Downloading Satellite Datasets

This page goes through the following:

  1. clisatdownload functionality
  2. Basic downloading
  3. Email / Login requirements
  4. Specifying directories

1. Using clisatdownload

Satellite datasets are downloaded using the function clisatdownload, which is the frontend wrapper for all dataset-specific functions.

Note

clisatdownload is currently configured to download data for each month.

We first refer to the current list of supported datasets in ClimateSatellite.jl:

IDMissionProduct
gpmimergPMMGlobal Precipitation Mission - IMERGv6 Research
gpmlatePMMGlobal Precipitation Mission - IMERGv6 NRT Late Run
gpmearlyPMMGlobal Precipitation Mission - IMERGv6 NRT Early Run
mtpw2mMIMICTotal Precipitable Water v2m

2. Simplest Example: MIMIC-TPW2m

The simplest example is to download MIMIC-TPW2m data for one month (in this example, for January 2018).
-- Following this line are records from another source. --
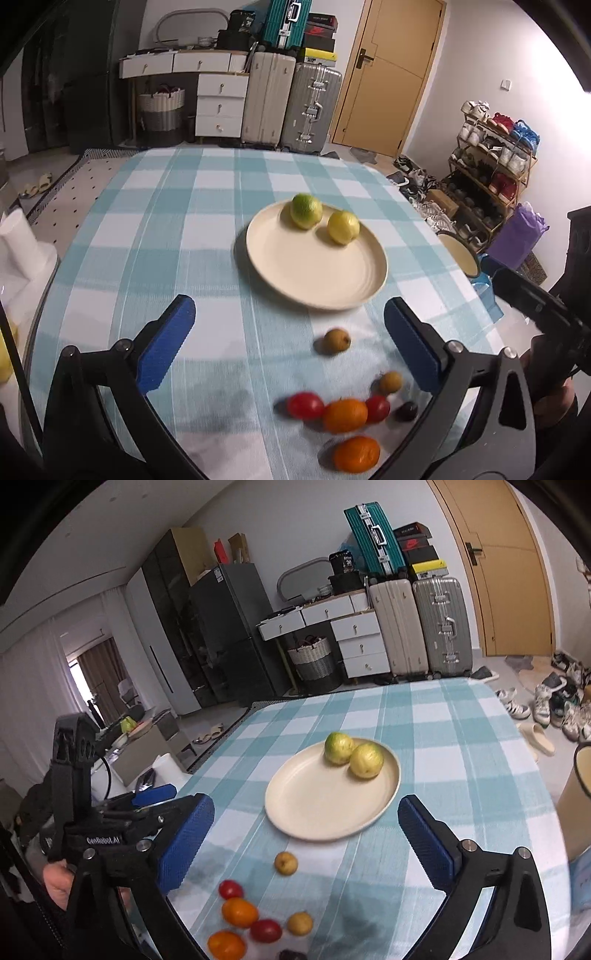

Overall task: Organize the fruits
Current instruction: 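Withdraw both tools from the plate back toward the fruit cluster, then close the left tool on a tangerine and lift it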

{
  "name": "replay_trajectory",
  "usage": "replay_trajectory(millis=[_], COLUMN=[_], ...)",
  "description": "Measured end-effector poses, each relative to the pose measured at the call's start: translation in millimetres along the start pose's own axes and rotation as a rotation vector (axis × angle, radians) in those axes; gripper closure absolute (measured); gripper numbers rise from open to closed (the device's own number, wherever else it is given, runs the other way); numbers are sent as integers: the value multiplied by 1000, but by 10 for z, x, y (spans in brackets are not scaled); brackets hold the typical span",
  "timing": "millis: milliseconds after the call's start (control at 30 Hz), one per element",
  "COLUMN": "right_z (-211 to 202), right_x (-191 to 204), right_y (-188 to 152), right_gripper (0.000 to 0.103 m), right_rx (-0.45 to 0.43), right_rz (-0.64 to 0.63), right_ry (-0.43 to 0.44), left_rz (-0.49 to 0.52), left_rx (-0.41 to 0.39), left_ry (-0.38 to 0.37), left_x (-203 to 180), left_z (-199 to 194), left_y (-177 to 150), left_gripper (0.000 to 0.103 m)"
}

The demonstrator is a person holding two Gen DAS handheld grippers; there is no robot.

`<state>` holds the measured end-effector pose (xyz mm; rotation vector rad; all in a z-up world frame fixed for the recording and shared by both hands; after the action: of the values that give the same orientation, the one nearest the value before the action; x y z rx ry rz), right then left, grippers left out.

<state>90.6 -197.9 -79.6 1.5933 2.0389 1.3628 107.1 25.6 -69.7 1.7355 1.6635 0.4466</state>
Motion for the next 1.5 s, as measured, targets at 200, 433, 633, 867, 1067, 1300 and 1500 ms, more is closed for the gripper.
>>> replay_trajectory(millis=[200, 433, 633, 867, 1067, 1300, 1500], right_z=[-68, -78, -17, -9, -50, -98, -110], right_x=[2, -91, -88, -89, -110, -100, -103], right_y=[-199, -392, -609, -801, -809, -770, -779], right_gripper=[0, 0, 0, 0, 0, 0, 0], right_rx=[7, 28, 86, 118, 111, 96, 96], right_rz=[1, 47, 48, 32, 47, 44, 49], right_ry=[-15, -13, -33, -68, -53, -50, -41], left_rz=[-14, -1, 16, 83, 114, 143, 141], left_rx=[35, 94, 147, 198, 238, 239, 247], left_ry=[-4, -30, -82, -132, -137, -99, -109], left_x=[-6, -74, -164, -396, -508, -544, -545], left_z=[-30, 20, 74, 96, 221, 304, 303], left_y=[-365, -710, -915, -1176, -1331, -1371, -1383], left_gripper=[1, 1, 1, 1, 2, 5, 23])
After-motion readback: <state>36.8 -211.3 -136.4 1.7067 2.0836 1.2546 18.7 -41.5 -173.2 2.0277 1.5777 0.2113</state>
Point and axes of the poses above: each gripper's, at about its wrist camera, not at the fingertips, and z roughly the way its jaws point, x to its left, y to its top, the point moved 8 cm from there along z, roughly the way its jaws point, and after that the axes turned 4 degrees about x, right-handed, at the moved point
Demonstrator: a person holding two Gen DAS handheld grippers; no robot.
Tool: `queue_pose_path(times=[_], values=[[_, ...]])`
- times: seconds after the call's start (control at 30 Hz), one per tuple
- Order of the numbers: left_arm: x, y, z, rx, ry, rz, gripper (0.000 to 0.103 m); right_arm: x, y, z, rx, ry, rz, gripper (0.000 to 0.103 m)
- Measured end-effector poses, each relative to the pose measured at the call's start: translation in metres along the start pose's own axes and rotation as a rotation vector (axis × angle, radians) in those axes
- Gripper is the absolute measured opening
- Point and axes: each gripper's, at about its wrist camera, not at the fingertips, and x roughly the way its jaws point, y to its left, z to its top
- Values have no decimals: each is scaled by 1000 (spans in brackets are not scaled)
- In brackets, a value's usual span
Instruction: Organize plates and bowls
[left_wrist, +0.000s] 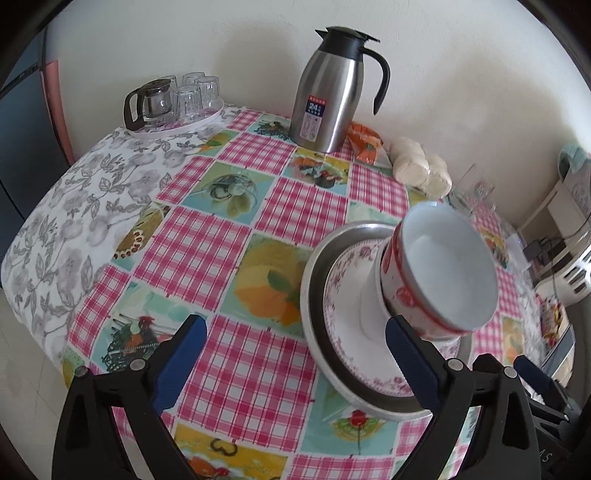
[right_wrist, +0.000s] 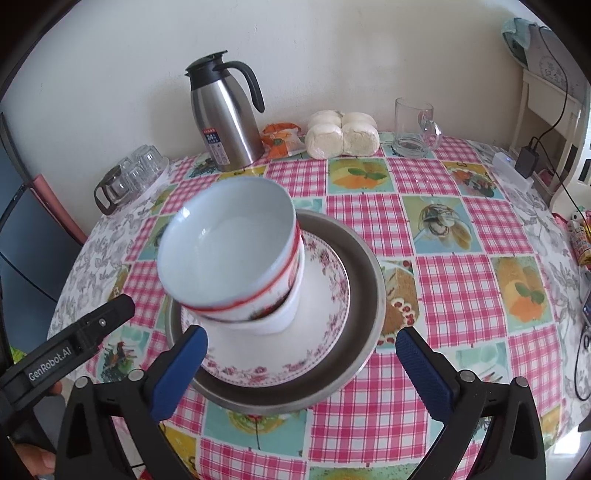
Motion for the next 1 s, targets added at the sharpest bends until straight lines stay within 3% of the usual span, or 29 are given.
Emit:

julia> using ClimateSatellite
julia> clisatdownload("mptw2m",Date(2018,1))
[ Info: 2020-05-23T22:27:59.099 - No directory path was given.  Setting to default path: /Users/natgeo-wong/research/CliSat/mtpw2m for ClimateSatellite data downloads.
┌ Warning: 2020-05-23T22:27:59.099 - The path /Users/natgeo-wong/research/CliSat/mtpw2m does not exist.  A new directory will be created here.  Therefore if you already have an existing repository for ClimateSatellite data, make sure that /Users/natgeo-wong/research/CliSat/mtpw2m is the correct location.
└ @ ClimateSatellite ~/.julia/dev/ClimateSatellite/src/frontend.jl:21
[ Info: 2020-05-23T22:27:59.1 - Starting data download of TPW2m data for 2018-01-01 ...
...

3. Datasets with Email / Login Requirements

MIMIC-TPW2m is unique among all the listed satellite datasets in that data can be directly retrieved without needing email registration. For other datasets, such as GPM IMERG, you need to register online using your email on their website for access to their datasets at the Global Precipitation Measurement website.

Using ClimateSatellite.jl, you can include your email as a keyword input argument. If the dataset requires your email login, but you did not supply an email in the keyword argument, ClimateSatellite.jl will throw an error.

For example, the proper usage of clisatdownload for GPM IMERG data is:

julia> clisatdownload("gpmimerg",Date(2018,1),email="clisatjl@gmail.com")
[ Info: 2020-05-23T22:11:05.072 - No directory path was given.  Setting to default path: /Users/natgeo-wong/research/CliSat/gpmimerg for ClimateSatellite data downloads.
[ Info: 2020-05-23T22:11:05.073 - The default path /Users/natgeo-wong/research/CliSat/gpmimerg exists and therefore can be used as a directory for ClimateSatellite data downloads.
[ Info: 2020-05-23T22:11:05.074 - Starting data download of GPM IMERG data for 2018-01-01 ...
[ Info: 2020-05-23T22:11:05.074 - Opening FTP request to arthurhou.pps.eosdis.nasa.gov.
[ Info: 2020-05-23T22:11:05.074 - Entering IMERG directory for 2018-01-01 ...
...

But, if you did not specify the email keyword, the following error is thrown:

julia> clisatdownload("gpmimerg",Date(2018,1))
[ Info: 2020-05-23T22:09:25.558 - No directory path was given.  Setting to default path: /Users/natgeo-wong/research/CliSat/gpmimerg for ClimateSatellite data downloads.
[ Info: 2020-05-23T22:09:25.559 - The default path /Users/natgeo-wong/research/CliSat/gpmimerg exists and therefore can be used as a directory for ClimateSatellite data downloads.
ERROR: 2020-05-23T22:09:25.559 - Usage of this dataset requires an email address for login.  However, no email was provided.
Note

The email clisatjl@gmail.com does not actually exist. I just used it as a substitute for my own email.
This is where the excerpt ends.